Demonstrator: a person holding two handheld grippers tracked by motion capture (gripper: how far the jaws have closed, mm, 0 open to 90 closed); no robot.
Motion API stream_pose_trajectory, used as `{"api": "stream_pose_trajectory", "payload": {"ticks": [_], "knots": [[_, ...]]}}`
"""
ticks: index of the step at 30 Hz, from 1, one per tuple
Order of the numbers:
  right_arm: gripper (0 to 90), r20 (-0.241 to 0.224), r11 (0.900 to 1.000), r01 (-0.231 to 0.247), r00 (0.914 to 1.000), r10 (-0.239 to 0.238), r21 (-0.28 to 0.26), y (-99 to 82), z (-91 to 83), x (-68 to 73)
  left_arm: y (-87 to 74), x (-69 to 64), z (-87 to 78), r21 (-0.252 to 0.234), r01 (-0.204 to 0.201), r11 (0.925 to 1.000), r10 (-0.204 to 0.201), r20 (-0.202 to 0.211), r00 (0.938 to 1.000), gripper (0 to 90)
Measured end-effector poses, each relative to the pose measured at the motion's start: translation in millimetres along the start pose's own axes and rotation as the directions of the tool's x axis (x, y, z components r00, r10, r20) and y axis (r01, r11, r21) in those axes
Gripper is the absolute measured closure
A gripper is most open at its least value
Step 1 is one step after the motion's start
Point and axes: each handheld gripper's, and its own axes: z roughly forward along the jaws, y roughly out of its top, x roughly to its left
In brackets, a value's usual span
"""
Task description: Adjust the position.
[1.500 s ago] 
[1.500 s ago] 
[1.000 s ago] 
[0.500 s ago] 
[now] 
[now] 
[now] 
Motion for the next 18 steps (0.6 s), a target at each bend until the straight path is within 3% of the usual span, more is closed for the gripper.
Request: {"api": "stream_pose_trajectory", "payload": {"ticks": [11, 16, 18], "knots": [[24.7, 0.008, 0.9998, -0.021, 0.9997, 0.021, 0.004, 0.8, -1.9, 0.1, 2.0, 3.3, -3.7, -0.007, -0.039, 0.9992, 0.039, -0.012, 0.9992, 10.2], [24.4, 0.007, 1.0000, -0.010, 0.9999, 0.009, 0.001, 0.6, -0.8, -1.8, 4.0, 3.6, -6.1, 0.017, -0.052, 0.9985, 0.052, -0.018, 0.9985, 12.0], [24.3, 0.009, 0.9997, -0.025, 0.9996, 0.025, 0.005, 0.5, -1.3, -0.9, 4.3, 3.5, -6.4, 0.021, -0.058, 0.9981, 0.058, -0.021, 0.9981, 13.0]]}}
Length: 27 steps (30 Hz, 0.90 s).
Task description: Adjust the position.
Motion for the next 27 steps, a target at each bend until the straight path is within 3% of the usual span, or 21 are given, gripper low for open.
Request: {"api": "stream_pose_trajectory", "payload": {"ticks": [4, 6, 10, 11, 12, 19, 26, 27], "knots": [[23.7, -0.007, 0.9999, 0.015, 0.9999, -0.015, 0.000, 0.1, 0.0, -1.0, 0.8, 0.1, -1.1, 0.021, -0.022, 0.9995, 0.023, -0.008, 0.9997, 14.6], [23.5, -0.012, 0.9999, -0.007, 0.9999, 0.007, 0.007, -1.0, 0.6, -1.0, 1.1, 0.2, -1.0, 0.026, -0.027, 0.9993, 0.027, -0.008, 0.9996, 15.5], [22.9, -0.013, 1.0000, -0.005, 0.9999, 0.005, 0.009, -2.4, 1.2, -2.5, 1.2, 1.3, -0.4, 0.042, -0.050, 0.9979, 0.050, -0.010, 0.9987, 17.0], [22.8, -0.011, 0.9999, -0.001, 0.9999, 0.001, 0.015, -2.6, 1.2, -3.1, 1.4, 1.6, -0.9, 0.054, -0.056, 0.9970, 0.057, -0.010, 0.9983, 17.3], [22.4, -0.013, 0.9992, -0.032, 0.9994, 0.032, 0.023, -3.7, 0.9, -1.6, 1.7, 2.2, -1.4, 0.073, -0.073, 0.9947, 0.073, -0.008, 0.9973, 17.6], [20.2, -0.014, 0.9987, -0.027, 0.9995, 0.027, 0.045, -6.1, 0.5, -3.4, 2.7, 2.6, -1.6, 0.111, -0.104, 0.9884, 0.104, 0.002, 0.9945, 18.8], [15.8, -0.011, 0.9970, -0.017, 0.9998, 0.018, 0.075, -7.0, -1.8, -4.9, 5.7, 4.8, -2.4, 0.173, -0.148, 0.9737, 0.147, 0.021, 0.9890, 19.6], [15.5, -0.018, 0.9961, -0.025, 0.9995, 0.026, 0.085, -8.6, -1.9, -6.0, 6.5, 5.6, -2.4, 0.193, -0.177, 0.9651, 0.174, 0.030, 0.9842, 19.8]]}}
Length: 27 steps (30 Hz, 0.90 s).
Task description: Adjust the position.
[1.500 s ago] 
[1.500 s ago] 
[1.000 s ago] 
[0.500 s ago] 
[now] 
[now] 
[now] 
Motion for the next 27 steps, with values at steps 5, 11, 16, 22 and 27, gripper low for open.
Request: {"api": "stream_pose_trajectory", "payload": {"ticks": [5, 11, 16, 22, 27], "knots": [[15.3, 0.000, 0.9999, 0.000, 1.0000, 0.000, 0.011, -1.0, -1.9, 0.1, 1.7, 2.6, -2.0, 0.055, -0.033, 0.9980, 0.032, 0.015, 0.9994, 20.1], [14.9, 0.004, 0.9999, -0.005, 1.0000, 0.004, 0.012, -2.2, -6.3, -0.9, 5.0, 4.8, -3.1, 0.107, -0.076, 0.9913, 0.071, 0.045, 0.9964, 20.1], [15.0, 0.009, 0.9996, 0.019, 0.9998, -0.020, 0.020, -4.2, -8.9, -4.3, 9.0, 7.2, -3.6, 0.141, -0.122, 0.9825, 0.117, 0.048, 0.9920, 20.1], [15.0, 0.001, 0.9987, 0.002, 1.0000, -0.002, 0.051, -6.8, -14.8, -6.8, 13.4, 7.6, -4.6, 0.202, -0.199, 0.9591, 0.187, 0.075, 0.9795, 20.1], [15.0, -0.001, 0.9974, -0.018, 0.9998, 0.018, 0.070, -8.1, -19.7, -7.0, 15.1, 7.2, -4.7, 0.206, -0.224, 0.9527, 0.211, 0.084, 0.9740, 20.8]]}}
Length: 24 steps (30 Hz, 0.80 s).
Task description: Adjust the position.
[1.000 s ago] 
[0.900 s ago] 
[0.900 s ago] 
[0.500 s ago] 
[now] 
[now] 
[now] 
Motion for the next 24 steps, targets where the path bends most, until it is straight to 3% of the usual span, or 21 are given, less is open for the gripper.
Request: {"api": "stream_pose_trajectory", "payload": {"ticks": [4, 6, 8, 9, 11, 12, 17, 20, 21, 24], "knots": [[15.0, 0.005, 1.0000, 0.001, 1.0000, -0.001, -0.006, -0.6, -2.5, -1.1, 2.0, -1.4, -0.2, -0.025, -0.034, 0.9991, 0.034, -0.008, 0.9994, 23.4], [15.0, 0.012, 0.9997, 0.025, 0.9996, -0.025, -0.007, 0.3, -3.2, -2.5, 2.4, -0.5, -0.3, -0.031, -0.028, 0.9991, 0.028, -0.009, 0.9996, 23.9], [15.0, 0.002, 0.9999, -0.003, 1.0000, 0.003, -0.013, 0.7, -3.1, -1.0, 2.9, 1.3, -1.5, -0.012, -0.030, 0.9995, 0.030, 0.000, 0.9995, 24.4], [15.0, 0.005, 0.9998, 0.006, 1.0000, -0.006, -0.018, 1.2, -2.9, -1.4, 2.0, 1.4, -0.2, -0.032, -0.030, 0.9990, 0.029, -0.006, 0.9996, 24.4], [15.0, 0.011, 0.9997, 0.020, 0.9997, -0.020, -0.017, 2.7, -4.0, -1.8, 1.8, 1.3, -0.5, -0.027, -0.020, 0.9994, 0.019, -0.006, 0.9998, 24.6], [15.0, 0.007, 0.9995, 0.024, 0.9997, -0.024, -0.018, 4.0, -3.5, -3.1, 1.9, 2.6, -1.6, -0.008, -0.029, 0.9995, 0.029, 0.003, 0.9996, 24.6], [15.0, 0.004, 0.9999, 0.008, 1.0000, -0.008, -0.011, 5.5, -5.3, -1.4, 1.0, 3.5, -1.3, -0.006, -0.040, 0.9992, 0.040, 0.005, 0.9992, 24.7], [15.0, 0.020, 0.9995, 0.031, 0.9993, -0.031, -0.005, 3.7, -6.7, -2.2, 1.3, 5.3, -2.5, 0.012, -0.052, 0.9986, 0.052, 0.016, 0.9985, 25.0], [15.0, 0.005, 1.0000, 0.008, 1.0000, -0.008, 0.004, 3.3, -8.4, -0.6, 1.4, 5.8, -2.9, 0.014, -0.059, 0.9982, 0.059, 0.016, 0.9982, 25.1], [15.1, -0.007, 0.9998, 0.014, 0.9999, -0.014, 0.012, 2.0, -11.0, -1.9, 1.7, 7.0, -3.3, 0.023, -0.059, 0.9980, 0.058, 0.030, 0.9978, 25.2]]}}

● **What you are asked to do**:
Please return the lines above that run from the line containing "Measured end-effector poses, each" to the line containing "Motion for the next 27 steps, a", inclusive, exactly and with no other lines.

● **Exercise result**:
Measured end-effector poses, each relative to the pose measured at the motion's start: translation in millimetres along the start pose's own axes and rotation as the directions of the tool's x axis (x, y, z components r00, r10, r20) and y axis (r01, r11, r21) in those axes
Gripper is the absolute measured closure
A gripper is most open at its least value
Step 1 is one step after the motion's start
Point and axes: each handheld gripper's, and its own axes: z roughly forward along the jaws, y roughly out of its top, x roughly to its left
In brackets, a value's usual span
"""
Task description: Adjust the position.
[1.500 s ago] 
[1.500 s ago] 
[1.000 s ago] 
[0.500 s ago] 
[now] 
[now] 
[now] 
Motion for the next 18 steps (0.6 s), a target at each bend until the straight path is within 3% of the usual span, more is closed for the gripper.
Request: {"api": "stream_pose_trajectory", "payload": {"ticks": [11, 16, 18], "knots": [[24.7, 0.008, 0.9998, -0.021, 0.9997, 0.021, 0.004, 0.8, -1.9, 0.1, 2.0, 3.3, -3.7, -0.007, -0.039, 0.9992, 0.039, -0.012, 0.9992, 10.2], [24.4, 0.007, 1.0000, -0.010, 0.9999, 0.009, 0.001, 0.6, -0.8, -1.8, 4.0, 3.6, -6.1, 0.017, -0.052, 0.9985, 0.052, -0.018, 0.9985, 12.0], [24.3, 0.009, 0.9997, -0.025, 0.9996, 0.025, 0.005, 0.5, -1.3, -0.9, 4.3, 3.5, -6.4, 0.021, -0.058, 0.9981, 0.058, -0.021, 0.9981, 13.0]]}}
Length: 27 steps (30 Hz, 0.90 s).
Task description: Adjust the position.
Motion for the next 27 steps, a target at each bend until the straight path is within 3% of the usual span, or 21 are given, gripper low for open.

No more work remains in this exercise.